Set the entries down once more, exactly as they are worded.
== Segment start ==
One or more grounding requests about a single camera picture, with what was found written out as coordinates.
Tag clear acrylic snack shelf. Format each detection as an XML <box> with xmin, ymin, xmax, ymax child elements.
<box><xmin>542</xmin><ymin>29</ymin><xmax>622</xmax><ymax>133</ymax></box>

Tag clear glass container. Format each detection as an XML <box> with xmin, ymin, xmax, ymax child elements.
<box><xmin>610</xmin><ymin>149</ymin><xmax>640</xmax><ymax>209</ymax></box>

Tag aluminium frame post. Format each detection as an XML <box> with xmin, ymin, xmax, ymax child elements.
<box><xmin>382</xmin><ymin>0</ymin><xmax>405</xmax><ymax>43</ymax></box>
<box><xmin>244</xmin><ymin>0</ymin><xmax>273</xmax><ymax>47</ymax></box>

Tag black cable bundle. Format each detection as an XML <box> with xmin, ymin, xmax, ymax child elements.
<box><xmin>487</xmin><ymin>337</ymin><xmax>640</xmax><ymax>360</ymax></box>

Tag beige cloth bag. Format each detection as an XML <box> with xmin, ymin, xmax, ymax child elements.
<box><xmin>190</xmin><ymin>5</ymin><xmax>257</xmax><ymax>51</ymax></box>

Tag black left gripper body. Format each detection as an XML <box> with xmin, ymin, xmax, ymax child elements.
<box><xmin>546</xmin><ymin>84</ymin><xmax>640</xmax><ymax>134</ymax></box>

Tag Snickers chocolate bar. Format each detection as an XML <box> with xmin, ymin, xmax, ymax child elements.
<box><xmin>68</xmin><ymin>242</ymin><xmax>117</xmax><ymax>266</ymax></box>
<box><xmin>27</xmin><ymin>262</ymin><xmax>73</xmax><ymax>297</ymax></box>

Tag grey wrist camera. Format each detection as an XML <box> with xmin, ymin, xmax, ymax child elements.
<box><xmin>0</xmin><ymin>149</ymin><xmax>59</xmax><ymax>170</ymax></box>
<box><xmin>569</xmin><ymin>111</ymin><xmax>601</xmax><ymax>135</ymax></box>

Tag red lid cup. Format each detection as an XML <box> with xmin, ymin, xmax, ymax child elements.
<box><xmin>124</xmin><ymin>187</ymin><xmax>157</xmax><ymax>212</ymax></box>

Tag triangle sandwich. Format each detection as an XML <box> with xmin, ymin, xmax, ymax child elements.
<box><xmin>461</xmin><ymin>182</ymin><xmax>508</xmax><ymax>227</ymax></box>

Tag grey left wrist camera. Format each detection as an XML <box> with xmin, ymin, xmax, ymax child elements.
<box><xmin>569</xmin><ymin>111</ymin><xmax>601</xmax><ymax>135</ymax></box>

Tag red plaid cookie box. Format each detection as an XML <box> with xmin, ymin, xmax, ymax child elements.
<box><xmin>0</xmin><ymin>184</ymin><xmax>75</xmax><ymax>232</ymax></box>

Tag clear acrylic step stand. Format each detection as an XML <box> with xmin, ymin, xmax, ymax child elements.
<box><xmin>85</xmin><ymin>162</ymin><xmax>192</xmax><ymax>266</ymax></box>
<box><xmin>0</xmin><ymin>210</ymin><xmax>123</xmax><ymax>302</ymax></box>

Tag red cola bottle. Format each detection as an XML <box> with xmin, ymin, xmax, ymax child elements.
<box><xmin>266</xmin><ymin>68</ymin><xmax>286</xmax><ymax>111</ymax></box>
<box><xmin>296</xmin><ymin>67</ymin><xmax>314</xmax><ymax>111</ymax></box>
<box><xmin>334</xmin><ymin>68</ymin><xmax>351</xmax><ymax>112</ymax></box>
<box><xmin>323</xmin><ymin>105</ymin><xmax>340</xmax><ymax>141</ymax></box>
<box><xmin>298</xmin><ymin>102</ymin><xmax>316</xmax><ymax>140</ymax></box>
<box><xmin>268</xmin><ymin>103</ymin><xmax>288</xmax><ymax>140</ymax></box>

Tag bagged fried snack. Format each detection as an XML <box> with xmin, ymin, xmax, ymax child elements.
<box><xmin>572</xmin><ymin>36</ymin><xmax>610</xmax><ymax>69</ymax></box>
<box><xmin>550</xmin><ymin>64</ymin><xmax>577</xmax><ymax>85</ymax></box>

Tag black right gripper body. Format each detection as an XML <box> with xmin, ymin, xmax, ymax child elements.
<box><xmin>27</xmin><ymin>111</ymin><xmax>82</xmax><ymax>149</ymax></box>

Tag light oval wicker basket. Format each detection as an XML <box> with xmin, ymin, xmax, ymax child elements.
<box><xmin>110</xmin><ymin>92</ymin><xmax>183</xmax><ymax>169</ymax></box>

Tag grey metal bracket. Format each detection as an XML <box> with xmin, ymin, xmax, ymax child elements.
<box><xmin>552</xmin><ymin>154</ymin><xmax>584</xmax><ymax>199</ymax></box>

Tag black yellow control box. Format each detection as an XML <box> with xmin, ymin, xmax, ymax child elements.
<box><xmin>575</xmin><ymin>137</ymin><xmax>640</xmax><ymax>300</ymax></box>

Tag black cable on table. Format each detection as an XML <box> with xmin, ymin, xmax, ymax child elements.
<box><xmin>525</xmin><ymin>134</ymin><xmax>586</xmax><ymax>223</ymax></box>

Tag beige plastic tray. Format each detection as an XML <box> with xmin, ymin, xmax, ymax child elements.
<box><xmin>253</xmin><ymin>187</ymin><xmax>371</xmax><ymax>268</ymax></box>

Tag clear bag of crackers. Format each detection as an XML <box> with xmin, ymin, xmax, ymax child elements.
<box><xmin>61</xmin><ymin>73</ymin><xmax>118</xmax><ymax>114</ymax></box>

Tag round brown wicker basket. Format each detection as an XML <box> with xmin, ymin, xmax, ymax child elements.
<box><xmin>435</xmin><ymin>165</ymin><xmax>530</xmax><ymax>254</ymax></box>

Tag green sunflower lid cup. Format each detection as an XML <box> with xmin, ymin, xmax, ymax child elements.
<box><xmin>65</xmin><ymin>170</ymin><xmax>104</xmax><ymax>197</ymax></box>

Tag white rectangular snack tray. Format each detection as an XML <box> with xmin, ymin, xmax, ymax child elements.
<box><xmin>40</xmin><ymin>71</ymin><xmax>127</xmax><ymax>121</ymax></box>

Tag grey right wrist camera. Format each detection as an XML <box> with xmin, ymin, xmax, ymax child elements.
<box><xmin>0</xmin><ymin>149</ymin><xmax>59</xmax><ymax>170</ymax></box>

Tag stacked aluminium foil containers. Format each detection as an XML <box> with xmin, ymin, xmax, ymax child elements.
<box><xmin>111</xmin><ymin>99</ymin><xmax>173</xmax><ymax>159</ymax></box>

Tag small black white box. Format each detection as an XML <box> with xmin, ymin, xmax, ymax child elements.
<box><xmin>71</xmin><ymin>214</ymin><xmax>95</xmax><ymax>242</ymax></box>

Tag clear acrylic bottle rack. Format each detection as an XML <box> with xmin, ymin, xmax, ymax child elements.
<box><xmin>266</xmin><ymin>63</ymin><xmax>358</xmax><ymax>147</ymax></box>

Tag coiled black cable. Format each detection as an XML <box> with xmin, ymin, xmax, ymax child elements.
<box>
== Segment end ==
- TASK ANSWER
One or more grounding requests about a single camera picture, with what was found written out as coordinates.
Tag clear acrylic snack shelf. Format each detection as an XML <box> with xmin, ymin, xmax, ymax child elements.
<box><xmin>542</xmin><ymin>29</ymin><xmax>622</xmax><ymax>133</ymax></box>

Tag clear glass container. Format each detection as an XML <box> with xmin, ymin, xmax, ymax child elements.
<box><xmin>610</xmin><ymin>149</ymin><xmax>640</xmax><ymax>209</ymax></box>

Tag aluminium frame post. Format each detection as an XML <box> with xmin, ymin, xmax, ymax child elements.
<box><xmin>382</xmin><ymin>0</ymin><xmax>405</xmax><ymax>43</ymax></box>
<box><xmin>244</xmin><ymin>0</ymin><xmax>273</xmax><ymax>47</ymax></box>

Tag black cable bundle. Format each detection as an XML <box> with xmin, ymin, xmax, ymax child elements.
<box><xmin>487</xmin><ymin>337</ymin><xmax>640</xmax><ymax>360</ymax></box>

Tag beige cloth bag. Format each detection as an XML <box> with xmin, ymin, xmax, ymax child elements.
<box><xmin>190</xmin><ymin>5</ymin><xmax>257</xmax><ymax>51</ymax></box>

Tag black left gripper body. Format each detection as an XML <box> with xmin, ymin, xmax, ymax child elements.
<box><xmin>546</xmin><ymin>84</ymin><xmax>640</xmax><ymax>134</ymax></box>

Tag Snickers chocolate bar. Format each detection as an XML <box> with xmin, ymin, xmax, ymax child elements.
<box><xmin>68</xmin><ymin>242</ymin><xmax>117</xmax><ymax>266</ymax></box>
<box><xmin>27</xmin><ymin>262</ymin><xmax>73</xmax><ymax>297</ymax></box>

Tag grey wrist camera. Format each detection as an XML <box> with xmin, ymin, xmax, ymax child elements.
<box><xmin>0</xmin><ymin>149</ymin><xmax>59</xmax><ymax>170</ymax></box>
<box><xmin>569</xmin><ymin>111</ymin><xmax>601</xmax><ymax>135</ymax></box>

Tag red lid cup. Format each detection as an XML <box> with xmin, ymin, xmax, ymax child elements.
<box><xmin>124</xmin><ymin>187</ymin><xmax>157</xmax><ymax>212</ymax></box>

Tag triangle sandwich. Format each detection as an XML <box> with xmin, ymin, xmax, ymax child elements.
<box><xmin>461</xmin><ymin>182</ymin><xmax>508</xmax><ymax>227</ymax></box>

Tag grey left wrist camera. Format each detection as an XML <box> with xmin, ymin, xmax, ymax child elements.
<box><xmin>569</xmin><ymin>111</ymin><xmax>601</xmax><ymax>135</ymax></box>

Tag red plaid cookie box. Format each detection as an XML <box> with xmin, ymin, xmax, ymax child elements.
<box><xmin>0</xmin><ymin>184</ymin><xmax>75</xmax><ymax>232</ymax></box>

Tag clear acrylic step stand. Format each detection as an XML <box> with xmin, ymin, xmax, ymax child elements.
<box><xmin>85</xmin><ymin>162</ymin><xmax>192</xmax><ymax>266</ymax></box>
<box><xmin>0</xmin><ymin>210</ymin><xmax>123</xmax><ymax>302</ymax></box>

Tag red cola bottle. Format each detection as an XML <box> with xmin, ymin, xmax, ymax child elements.
<box><xmin>266</xmin><ymin>68</ymin><xmax>286</xmax><ymax>111</ymax></box>
<box><xmin>296</xmin><ymin>67</ymin><xmax>314</xmax><ymax>111</ymax></box>
<box><xmin>334</xmin><ymin>68</ymin><xmax>351</xmax><ymax>112</ymax></box>
<box><xmin>323</xmin><ymin>105</ymin><xmax>340</xmax><ymax>141</ymax></box>
<box><xmin>298</xmin><ymin>102</ymin><xmax>316</xmax><ymax>140</ymax></box>
<box><xmin>268</xmin><ymin>103</ymin><xmax>288</xmax><ymax>140</ymax></box>

Tag bagged fried snack. Format each detection as an XML <box> with xmin, ymin, xmax, ymax child elements.
<box><xmin>572</xmin><ymin>36</ymin><xmax>610</xmax><ymax>69</ymax></box>
<box><xmin>550</xmin><ymin>64</ymin><xmax>577</xmax><ymax>85</ymax></box>

Tag black right gripper body. Format each detection as an XML <box> with xmin, ymin, xmax, ymax child elements.
<box><xmin>27</xmin><ymin>111</ymin><xmax>82</xmax><ymax>149</ymax></box>

Tag light oval wicker basket. Format each detection as an XML <box> with xmin, ymin, xmax, ymax child elements.
<box><xmin>110</xmin><ymin>92</ymin><xmax>183</xmax><ymax>169</ymax></box>

Tag grey metal bracket. Format each detection as an XML <box> with xmin, ymin, xmax, ymax child elements.
<box><xmin>552</xmin><ymin>154</ymin><xmax>584</xmax><ymax>199</ymax></box>

Tag black yellow control box. Format each detection as an XML <box> with xmin, ymin, xmax, ymax child elements.
<box><xmin>575</xmin><ymin>137</ymin><xmax>640</xmax><ymax>300</ymax></box>

Tag black cable on table. Format each detection as an XML <box> with xmin, ymin, xmax, ymax child elements.
<box><xmin>525</xmin><ymin>134</ymin><xmax>586</xmax><ymax>223</ymax></box>

Tag beige plastic tray. Format each detection as an XML <box> with xmin, ymin, xmax, ymax child elements.
<box><xmin>253</xmin><ymin>187</ymin><xmax>371</xmax><ymax>268</ymax></box>

Tag clear bag of crackers. Format each detection as an XML <box> with xmin, ymin, xmax, ymax child elements.
<box><xmin>61</xmin><ymin>73</ymin><xmax>118</xmax><ymax>114</ymax></box>

Tag round brown wicker basket. Format each detection as an XML <box> with xmin, ymin, xmax, ymax child elements.
<box><xmin>435</xmin><ymin>165</ymin><xmax>530</xmax><ymax>254</ymax></box>

Tag green sunflower lid cup. Format each detection as an XML <box> with xmin, ymin, xmax, ymax child elements.
<box><xmin>65</xmin><ymin>170</ymin><xmax>104</xmax><ymax>197</ymax></box>

Tag white rectangular snack tray. Format each detection as an XML <box> with xmin, ymin, xmax, ymax child elements.
<box><xmin>40</xmin><ymin>71</ymin><xmax>127</xmax><ymax>121</ymax></box>

Tag grey right wrist camera. Format each detection as an XML <box> with xmin, ymin, xmax, ymax child elements.
<box><xmin>0</xmin><ymin>149</ymin><xmax>59</xmax><ymax>170</ymax></box>

Tag stacked aluminium foil containers. Format each detection as an XML <box> with xmin, ymin, xmax, ymax child elements.
<box><xmin>111</xmin><ymin>99</ymin><xmax>173</xmax><ymax>159</ymax></box>

Tag small black white box. Format each detection as an XML <box> with xmin, ymin, xmax, ymax child elements.
<box><xmin>71</xmin><ymin>214</ymin><xmax>95</xmax><ymax>242</ymax></box>

Tag clear acrylic bottle rack. Format each detection as an XML <box> with xmin, ymin, xmax, ymax child elements.
<box><xmin>266</xmin><ymin>63</ymin><xmax>358</xmax><ymax>147</ymax></box>

Tag coiled black cable. Format each detection as an XML <box> with xmin, ymin, xmax, ymax child elements.
<box>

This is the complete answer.